§ **Task instructions**: Up to and including the line with "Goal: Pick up", restate the material below word for word, beginning with its first line.

++++++++++

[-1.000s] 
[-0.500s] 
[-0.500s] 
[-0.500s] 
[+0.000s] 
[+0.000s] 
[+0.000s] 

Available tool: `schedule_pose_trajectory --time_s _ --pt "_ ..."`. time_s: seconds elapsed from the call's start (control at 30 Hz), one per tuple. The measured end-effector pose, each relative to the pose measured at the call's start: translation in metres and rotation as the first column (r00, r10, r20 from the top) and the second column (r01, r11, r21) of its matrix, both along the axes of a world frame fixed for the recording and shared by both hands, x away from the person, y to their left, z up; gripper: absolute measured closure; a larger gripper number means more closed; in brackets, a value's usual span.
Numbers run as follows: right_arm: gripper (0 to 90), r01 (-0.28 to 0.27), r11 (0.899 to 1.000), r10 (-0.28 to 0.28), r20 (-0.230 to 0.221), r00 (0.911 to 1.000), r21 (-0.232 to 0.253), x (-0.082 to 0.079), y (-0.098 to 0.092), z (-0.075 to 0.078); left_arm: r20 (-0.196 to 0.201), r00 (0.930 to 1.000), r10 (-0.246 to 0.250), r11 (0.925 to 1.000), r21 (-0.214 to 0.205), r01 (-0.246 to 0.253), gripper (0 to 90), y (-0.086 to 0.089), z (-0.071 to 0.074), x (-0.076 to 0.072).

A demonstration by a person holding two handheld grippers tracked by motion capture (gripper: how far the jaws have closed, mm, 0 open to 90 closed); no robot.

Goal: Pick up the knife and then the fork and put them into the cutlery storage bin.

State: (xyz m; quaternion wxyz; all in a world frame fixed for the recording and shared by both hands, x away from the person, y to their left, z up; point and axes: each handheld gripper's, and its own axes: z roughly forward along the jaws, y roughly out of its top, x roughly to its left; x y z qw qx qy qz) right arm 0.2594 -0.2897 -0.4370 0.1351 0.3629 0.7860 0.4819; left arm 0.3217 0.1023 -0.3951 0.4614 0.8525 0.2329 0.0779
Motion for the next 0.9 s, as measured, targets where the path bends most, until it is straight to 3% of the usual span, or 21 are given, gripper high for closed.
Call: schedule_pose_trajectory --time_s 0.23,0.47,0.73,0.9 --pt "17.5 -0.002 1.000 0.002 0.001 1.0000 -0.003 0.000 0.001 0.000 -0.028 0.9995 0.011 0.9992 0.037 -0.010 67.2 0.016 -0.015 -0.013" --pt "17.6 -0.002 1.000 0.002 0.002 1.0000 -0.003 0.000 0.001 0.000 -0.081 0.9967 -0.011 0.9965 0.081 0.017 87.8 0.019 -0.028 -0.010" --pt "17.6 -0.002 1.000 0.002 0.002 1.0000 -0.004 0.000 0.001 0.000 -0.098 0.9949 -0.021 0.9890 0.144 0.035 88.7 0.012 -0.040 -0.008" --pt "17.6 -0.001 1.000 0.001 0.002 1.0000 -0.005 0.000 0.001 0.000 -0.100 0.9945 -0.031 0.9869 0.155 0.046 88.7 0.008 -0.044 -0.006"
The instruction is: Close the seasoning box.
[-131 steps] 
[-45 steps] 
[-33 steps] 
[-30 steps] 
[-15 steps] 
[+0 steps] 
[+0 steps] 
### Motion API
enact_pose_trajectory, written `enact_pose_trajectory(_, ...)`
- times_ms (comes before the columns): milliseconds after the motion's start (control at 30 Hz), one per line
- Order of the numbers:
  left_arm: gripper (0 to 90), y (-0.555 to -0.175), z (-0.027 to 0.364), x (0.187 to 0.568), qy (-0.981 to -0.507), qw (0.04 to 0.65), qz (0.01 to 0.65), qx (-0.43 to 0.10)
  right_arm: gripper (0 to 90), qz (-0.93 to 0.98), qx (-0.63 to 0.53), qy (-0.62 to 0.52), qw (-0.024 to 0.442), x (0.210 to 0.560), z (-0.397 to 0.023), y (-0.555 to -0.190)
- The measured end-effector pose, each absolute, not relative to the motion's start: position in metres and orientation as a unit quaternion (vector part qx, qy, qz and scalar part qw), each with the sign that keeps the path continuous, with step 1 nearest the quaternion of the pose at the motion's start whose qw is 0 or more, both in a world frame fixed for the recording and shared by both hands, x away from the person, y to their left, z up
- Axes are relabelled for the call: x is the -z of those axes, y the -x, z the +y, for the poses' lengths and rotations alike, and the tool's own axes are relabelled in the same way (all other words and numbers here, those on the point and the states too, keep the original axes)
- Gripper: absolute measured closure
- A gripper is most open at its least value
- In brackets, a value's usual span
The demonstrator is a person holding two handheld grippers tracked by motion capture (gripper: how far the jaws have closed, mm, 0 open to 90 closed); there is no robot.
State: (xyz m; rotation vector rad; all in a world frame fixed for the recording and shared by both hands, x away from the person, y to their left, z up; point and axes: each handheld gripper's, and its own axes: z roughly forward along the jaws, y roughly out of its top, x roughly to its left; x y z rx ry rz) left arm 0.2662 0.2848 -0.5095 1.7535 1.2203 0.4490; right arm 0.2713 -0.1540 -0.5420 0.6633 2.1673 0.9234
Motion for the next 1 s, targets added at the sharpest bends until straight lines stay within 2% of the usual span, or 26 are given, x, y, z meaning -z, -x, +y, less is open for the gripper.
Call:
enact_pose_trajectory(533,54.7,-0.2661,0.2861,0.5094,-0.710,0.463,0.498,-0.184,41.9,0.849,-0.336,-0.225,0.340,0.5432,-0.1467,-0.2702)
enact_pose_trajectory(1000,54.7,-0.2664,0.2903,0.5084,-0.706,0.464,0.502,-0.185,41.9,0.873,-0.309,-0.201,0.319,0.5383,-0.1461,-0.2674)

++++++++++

§ **Written answer**:
[-1.000s] 
[-0.500s] 
[-0.500s] 
[-0.500s] 
[+0.000s] 
[+0.000s] 
[+0.000s] 

Available tool: `schedule_pose_trajectory --time_s _ --pt "_ ..."`. time_s: seconds elapsed from the call's start (control at 30 Hz), one per tuple. The measured end-effector pose, each relative to the pose measured at the call's start: translation in metres and rotation as the first column (r00, r10, r20 from the top) and the second column (r01, r11, r21) of its matrix, both along the axes of a world frame fixed for the recording and shared by both hands, x away from the person, y to their left, z up; gripper: absolute measured closure; a larger gripper number means more closed; in brackets, a value's usual span.
Numbers run as follows: right_arm: gripper (0 to 90), r01 (-0.28 to 0.27), r11 (0.899 to 1.000), r10 (-0.28 to 0.28), r20 (-0.230 to 0.221), r00 (0.911 to 1.000), r21 (-0.232 to 0.253), x (-0.082 to 0.079), y (-0.098 to 0.092), z (-0.075 to 0.078); left_arm: r20 (-0.196 to 0.201), r00 (0.930 to 1.000), r10 (-0.246 to 0.250), r11 (0.925 to 1.000), r21 (-0.214 to 0.205), r01 (-0.246 to 0.253), gripper (0 to 90), y (-0.086 to 0.089), z (-0.071 to 0.074), x (-0.076 to 0.072).

A demonstration by a person holding two handheld grippers tracked by motion capture (gripper: how far the jaws have closed, mm, 0 open to 90 closed); no robot.

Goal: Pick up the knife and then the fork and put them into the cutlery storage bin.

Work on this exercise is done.